Rumors and mobile computing -- there's no escaping them. You can't escape Apple iPhone 5S or iPhone 6 rumors, touting this or that feature, or guesstimating a rollout date. Not to be outdone, Nokia started a major buzz with a recent Facebook post showing its Lumia phone with an intriguing little gadget on the back aimed at the sun -- almost as if it were outfitted with solar charging capabilities. And Nokia's post accompanying the picture added to the intrigue.
Basis for the rumors
Investing in any company based solely on gossip is a scary proposition. But some industry rumors carry more weight than others, and Nokia's Facebook picture and associated text of its Lumia phone is one of those instances. Why? For one thing, this isn't the first time Nokia's been linked to a solar-power-charging feature for its smartphones.
The solar-powered Nokia smartphone rumors began last month, with news that privately owned Sunpartner Group was touting an intriguing technology that allows a surface -- like a smartphone's cover, say -- to produce power from sun or artificial light. Then a Microsoft-related site, MonWindowsPhone, learned that Sunpartner had signed a deal with an "unnamed" smartphone manufacturer. Nokia was promptly anointed the unnamed manufacturer, and the solar-powered smartphone scuttlebutt was up and running.
No. 2, and even more telling than earlier rumors, is the Nokia Facebook post itself. In addition to the picture, the post says, "Sun, sun, sun, here we come!" Are the picture and post simply Nokia's ode to summer? Possibly, but a quick scan through the hundreds of comments suggest that a lot of Nokia followers came to the same conclusion I did: Nokia's close to solving the problem of the short-lived batteries that provide smartphone owners' biggest gripe.

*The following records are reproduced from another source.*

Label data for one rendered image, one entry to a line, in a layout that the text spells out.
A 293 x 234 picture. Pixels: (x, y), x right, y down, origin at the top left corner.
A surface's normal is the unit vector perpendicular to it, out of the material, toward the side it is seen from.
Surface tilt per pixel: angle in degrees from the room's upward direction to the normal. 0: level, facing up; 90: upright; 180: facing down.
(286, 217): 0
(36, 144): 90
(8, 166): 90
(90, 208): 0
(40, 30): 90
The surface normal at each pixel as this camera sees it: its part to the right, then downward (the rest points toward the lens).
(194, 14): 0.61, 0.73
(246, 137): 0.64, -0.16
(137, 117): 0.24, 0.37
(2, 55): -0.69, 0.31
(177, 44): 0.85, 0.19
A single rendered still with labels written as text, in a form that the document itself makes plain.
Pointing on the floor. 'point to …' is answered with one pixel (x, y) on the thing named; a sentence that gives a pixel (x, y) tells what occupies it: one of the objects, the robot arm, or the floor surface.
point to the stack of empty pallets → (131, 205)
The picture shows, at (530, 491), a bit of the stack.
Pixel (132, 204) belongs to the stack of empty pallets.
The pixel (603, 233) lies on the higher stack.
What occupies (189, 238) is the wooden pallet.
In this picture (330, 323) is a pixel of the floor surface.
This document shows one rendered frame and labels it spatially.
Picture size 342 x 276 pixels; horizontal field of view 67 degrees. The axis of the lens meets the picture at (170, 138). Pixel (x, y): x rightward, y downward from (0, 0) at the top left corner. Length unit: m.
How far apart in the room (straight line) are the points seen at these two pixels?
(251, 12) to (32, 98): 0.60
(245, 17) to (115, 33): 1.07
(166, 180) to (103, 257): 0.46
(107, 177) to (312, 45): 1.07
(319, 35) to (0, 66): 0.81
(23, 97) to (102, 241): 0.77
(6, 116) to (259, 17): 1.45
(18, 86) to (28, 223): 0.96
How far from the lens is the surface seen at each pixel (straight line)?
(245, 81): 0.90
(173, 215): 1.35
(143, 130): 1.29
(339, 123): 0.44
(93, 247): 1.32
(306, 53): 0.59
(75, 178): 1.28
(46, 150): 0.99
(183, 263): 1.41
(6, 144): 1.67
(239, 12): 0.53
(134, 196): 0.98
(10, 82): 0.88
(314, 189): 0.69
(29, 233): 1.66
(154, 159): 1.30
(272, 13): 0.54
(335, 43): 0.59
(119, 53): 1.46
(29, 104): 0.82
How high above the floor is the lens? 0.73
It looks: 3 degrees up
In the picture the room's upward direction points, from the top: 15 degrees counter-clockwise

It's hard to imagine that Nokia didn't realize the reaction it'd get when it posted a photo of the sun-drenched Lumia. Assuming Nokia knew what Facebook followers would surmise from the post, there's absolutely nothing to gain, and a lot to lose, if it turns out there's nothing in the works to back it up. Maybe Nokia will use Sunpartner Group's solar-charging solution, or possibly an in-house alternative. But it had better have something solar-related up its sleeve, or there will be a lot of disappointed Lumia users. Either that, or CEO Stephen Elop needs to explain to shareholders the solar "misunderstanding," if that's what it turns out to be, in a hurry.
Innovation isn't new
Nokia already has a groundbreaking smartphone camera, wireless charging, top-flight mapping capabilities, and runs what was recently voted the top mobile OS by readers of PC Magazine -- Microsoft's Windows 8. Apple's iOS and Google's Android together control about 90% of the world's smartphone market, thanks in large part to Samsung's ties to Google, but are second and third, respectively, on PC Magazine OS "best of" list. On a scale of 1 to 10, Windows 8 was the only system to register a 9 in the PC Magazine survey: Apple followed with an 8.6, and Google's Android users rated it 8.1.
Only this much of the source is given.